Prompt: "Create an image of a watch at the time 6:25pm"

Prompt: "Create an image of an analog watch displaying the time 6:25pm"

Prompt: "The hour and minute hands are in the wrong spot. Can you set the hour hand closer to 6 and the minute hand closer to minute 25?"

Prompt: "Sorry, same issue. I really like this image and want it to work, but I NEED the time to be set correctly. Please deeply consider how the hands should be positioned and set them correct. Should be closer to this: 🕢"

Prompt: "[image upload of the correct time]Still wrong. Here is an image with the correct time. Use it to fix."

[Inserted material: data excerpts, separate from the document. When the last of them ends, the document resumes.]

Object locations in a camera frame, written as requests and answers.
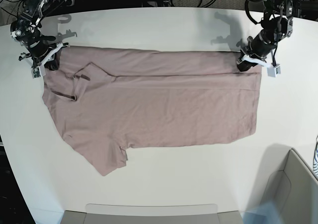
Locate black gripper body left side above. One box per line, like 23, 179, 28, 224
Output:
239, 29, 277, 63

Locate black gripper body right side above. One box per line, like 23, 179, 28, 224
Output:
17, 35, 59, 61

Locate pink T-shirt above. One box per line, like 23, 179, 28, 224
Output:
42, 46, 261, 175

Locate striped cloth at edge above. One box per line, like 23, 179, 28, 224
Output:
313, 138, 318, 177

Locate grey cardboard box right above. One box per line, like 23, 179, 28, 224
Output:
261, 149, 318, 224

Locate grey cardboard box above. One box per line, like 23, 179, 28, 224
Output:
261, 149, 318, 224
61, 204, 243, 224

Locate blue translucent bag corner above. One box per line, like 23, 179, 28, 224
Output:
242, 202, 284, 224

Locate grey cardboard box bottom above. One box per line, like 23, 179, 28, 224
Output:
61, 204, 243, 224

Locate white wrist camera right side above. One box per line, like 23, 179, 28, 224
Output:
31, 42, 69, 78

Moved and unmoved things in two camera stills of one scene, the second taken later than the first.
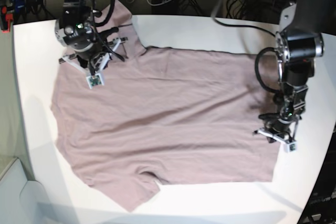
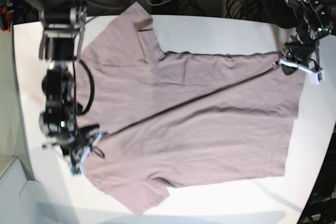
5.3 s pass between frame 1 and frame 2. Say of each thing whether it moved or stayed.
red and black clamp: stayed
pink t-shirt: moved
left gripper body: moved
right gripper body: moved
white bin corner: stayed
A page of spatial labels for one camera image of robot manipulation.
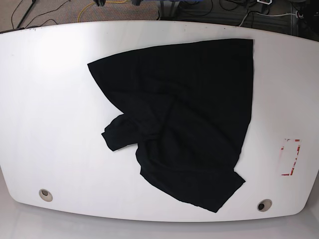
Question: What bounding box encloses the black t-shirt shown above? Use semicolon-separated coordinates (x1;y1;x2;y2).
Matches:
88;38;254;213

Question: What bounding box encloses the red tape rectangle marking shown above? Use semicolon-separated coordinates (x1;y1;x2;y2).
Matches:
278;138;301;176

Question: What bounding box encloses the black tripod leg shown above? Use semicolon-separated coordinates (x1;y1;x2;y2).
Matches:
17;0;37;28

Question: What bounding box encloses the yellow cable on floor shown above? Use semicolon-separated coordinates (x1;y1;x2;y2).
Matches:
77;0;128;23

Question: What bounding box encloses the right table cable grommet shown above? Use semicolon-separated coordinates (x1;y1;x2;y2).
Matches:
257;199;272;212

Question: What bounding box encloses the table cable grommet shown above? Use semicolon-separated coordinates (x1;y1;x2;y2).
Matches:
257;199;272;212
39;189;53;202

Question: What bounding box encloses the left table cable grommet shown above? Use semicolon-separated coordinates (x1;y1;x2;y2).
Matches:
39;189;53;202

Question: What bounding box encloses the white cable on floor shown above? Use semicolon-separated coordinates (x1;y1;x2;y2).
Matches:
238;10;298;27

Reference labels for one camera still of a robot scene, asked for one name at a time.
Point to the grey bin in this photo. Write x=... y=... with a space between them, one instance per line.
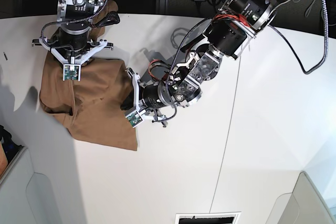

Deep Understanding and Text Generation

In the first announcements and this release, OpenAI touted the model's ability to understand and generate text. I wanted to test this with a simple usecase people in content marketing will find familiar: Can the model generate a compelling featured image for a blog post?

In one of my earlier posts I documented my findings on the GPT 4.5 launch. The post contained images, charts, notes and my opinions on the model. So to be meta, I pushed the model to generate a featured image for that post.

I'll let you be the judge if this is good. Scan the article linked above and read the prompt below.

1<POSTDETAILS>
2  // Imagine this is the markdown content of the blog with extra detailed alt tags for the
3  images
4</POSTDETAILS>
5
6# Task
7
8Generate an image that represents the above post. The style of the image should be of a still frame of a modern Pixar movie. Cute, toy like, but with selective realism for the viewer's enjoyment.
9
10In the scene, the main character Leonardo da Vinci is trying to understand the article above. He's flipping through pages and pages of papers and notes trying to understand the core concepts of GPT-4.5. His attempts to grasp the concepts of the post manifest physically as he tries to catch notes in the air they float down, filling the room. There are words and illustrations visible on some of the tossed notes as they float near the camera, in them they show key phrases of the article and key diagrams representing concepts.
11
12The scene is light and fun like every Pixar movie, expressing the euphoria of learning.

Here's what I see, when really inspecting:

❌ "4.5 is Quietly Great" is in the article. but "Quictly" is a typo (Is typo the right word?).
❌ "It's wildly expensive" is in the original article, but "wiidly" is a typo.
✅ "GPT-4.5 is actually a big deal" is in the article.
❌ "It's Hallucination Rate is a Big Deal" is not in the article, but "Hallucinlahior" is a typo.

But some of them are passable if you're not paying attention.